*Exercise directions:* Every line below from the one containing "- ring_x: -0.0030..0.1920" through the one containing "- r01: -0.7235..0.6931" must be transcribed exactly. Omit all lines outside that stretch.

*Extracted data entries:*

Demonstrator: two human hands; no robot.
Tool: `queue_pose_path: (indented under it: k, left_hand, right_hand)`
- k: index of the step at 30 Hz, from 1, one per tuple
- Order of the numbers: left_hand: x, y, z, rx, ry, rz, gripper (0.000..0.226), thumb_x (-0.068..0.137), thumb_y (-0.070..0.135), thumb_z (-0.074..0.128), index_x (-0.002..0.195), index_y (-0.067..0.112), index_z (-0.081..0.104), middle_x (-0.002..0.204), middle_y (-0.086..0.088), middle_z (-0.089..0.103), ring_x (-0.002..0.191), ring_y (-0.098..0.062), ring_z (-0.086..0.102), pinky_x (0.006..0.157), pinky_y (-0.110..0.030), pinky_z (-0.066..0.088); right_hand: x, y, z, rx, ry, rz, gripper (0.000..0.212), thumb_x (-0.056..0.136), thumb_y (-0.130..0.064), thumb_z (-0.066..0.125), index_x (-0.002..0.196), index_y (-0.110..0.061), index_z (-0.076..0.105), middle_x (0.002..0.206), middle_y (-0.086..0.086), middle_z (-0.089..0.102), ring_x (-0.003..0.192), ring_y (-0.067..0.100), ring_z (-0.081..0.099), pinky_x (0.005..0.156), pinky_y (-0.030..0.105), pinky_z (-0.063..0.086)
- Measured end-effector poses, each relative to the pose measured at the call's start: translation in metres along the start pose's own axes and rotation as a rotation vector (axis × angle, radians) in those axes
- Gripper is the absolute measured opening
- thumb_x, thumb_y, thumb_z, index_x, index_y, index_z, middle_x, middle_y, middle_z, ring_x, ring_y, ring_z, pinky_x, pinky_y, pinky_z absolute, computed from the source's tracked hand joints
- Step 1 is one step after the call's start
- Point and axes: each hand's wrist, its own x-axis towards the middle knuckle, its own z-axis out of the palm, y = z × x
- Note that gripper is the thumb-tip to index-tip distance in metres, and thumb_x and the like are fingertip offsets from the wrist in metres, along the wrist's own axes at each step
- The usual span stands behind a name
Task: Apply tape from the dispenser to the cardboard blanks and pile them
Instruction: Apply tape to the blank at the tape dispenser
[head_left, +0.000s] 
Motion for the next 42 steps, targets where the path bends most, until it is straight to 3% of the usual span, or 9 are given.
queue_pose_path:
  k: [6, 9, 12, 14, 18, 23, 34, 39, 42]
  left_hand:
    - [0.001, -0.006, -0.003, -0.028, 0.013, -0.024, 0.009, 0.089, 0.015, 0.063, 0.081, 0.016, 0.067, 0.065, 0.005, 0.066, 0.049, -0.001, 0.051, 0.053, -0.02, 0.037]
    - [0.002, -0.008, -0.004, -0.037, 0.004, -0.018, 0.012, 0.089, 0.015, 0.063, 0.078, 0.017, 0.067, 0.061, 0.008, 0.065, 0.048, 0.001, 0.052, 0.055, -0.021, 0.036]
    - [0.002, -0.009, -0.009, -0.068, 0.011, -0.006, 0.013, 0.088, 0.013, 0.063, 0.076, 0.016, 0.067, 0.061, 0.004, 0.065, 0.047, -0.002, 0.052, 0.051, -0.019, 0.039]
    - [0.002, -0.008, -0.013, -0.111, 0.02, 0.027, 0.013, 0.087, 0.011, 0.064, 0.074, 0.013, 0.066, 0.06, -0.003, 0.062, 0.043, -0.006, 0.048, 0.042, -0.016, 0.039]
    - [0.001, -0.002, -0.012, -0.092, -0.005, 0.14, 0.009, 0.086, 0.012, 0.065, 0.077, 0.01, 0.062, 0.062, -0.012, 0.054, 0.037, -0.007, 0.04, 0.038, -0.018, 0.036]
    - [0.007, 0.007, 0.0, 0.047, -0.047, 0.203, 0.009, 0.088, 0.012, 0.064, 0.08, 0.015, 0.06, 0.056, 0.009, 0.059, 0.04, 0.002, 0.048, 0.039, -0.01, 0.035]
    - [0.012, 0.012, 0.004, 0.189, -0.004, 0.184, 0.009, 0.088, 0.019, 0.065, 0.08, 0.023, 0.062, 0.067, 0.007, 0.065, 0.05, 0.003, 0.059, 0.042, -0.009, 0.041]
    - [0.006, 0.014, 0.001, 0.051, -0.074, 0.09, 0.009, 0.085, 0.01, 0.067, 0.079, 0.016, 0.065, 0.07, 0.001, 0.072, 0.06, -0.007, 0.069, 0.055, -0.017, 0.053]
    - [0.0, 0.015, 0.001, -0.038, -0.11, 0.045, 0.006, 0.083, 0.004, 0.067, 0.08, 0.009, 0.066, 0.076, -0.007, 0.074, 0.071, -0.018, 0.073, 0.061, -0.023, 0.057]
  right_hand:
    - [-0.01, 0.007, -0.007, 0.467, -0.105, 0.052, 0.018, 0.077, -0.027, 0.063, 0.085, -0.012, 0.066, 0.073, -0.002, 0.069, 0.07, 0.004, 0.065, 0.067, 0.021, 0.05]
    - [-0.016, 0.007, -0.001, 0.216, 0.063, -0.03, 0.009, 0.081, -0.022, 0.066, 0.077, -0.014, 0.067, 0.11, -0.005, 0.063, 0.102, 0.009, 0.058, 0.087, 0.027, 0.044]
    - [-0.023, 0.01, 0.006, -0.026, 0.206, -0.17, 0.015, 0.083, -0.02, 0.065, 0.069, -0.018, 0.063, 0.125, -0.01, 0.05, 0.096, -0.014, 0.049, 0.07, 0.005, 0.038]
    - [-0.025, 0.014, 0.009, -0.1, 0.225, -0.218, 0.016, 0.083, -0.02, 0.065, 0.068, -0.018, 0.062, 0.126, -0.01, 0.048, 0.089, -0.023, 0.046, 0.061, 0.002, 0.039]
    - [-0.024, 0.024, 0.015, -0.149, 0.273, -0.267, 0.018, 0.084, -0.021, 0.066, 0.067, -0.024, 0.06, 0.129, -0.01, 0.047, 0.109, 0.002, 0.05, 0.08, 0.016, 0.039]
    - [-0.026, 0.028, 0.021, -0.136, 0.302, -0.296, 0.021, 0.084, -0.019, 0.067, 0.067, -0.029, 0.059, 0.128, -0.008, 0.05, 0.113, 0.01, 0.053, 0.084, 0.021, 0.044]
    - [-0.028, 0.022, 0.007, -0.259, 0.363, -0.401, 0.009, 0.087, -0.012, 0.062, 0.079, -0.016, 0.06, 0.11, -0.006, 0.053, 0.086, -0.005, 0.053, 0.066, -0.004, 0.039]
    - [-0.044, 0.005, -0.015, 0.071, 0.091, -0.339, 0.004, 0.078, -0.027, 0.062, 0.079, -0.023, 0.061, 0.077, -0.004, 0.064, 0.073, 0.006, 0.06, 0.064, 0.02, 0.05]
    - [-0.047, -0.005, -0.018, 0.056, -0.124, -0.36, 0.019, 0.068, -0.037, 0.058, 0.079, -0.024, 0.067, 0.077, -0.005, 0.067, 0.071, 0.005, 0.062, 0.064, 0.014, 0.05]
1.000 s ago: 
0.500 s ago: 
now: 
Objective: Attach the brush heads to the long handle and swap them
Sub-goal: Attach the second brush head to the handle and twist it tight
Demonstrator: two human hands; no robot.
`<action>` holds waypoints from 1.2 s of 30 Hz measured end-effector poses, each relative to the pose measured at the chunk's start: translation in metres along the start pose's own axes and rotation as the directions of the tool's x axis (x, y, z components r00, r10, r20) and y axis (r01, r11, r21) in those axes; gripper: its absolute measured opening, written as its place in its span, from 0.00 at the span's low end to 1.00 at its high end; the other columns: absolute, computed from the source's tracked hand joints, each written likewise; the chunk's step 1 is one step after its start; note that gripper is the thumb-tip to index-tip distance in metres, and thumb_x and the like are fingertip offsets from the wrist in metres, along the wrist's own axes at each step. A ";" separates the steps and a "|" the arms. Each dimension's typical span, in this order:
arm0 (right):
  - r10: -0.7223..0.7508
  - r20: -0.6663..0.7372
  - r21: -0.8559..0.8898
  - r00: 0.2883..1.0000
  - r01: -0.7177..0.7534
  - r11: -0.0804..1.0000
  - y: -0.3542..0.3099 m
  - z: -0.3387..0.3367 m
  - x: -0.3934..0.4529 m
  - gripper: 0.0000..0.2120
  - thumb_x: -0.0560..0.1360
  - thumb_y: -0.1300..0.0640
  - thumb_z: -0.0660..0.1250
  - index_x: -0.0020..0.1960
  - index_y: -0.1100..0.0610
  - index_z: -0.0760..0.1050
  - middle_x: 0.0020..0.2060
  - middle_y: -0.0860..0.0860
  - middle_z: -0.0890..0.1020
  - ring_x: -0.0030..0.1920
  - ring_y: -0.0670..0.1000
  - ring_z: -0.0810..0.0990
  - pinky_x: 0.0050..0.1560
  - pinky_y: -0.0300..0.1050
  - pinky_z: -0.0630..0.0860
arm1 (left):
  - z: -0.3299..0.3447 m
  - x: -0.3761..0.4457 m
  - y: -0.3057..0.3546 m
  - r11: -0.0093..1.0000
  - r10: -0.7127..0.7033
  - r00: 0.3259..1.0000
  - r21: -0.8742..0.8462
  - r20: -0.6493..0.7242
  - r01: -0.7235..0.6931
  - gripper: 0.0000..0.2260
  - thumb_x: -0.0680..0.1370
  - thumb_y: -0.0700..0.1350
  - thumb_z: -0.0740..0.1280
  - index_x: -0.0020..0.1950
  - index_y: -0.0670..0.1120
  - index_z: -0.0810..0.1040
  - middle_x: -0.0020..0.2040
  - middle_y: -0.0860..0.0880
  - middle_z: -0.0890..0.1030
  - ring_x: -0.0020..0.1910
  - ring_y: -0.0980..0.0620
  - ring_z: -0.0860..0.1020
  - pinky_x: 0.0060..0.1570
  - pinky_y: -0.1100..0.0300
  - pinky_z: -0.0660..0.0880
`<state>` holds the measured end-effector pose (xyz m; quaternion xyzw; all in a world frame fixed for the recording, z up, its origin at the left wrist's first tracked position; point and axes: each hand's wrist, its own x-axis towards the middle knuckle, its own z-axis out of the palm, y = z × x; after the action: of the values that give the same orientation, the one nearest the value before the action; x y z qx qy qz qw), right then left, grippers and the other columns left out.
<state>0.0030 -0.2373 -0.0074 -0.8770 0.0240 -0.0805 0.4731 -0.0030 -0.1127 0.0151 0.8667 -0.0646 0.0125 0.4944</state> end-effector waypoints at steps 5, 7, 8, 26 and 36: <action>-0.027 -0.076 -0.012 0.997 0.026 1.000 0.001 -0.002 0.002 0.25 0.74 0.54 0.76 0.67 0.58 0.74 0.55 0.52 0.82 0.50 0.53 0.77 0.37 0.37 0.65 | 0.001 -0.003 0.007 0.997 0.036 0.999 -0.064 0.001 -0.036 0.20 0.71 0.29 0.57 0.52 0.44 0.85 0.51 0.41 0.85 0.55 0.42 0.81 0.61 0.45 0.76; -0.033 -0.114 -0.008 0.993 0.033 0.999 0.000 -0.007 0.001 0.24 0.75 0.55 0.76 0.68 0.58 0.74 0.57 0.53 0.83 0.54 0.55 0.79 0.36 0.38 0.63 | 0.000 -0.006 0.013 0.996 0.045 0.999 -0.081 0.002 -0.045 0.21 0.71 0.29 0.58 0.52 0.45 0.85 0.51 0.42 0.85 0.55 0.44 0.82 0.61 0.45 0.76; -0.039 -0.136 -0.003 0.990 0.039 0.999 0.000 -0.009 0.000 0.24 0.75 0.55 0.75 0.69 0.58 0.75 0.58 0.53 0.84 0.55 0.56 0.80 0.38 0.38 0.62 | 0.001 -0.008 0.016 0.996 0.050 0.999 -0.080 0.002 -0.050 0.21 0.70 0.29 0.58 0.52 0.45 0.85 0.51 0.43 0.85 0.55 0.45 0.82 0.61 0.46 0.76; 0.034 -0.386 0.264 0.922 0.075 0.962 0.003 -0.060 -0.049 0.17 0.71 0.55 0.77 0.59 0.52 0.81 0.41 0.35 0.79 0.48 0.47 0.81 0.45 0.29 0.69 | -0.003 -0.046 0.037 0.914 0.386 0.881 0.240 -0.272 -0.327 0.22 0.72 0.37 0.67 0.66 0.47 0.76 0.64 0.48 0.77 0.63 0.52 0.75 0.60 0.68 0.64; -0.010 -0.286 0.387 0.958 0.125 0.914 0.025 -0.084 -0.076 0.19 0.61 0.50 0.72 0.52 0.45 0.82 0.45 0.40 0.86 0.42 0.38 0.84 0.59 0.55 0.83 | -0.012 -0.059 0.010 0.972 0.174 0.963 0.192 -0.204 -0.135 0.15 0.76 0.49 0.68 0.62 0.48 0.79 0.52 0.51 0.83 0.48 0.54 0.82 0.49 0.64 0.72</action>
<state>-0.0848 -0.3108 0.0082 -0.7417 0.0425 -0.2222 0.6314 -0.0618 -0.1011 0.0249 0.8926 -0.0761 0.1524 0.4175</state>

*Exercise output:*
  - ring_x: -0.0030..0.1920
  - ring_y: -0.0670..0.1000
  - ring_z: -0.0810..0.0990
  - pinky_x: 0.0050..0.1560
  - pinky_y: -0.0300..0.1050
  - pinky_z: -0.0630..0.0860
arm1 (left):
  - z: -0.3299..0.3447 m
  - x: -0.3761..0.4457 m
  - y: -0.3057..0.3546 m
  - r11: -0.0093..1.0000
  - r10: -0.7127..0.7033
  - r00: 0.3259..1.0000
  - r21: -0.8742..0.8462
  - r20: -0.6493..0.7242
  - r01: -0.7235..0.6931

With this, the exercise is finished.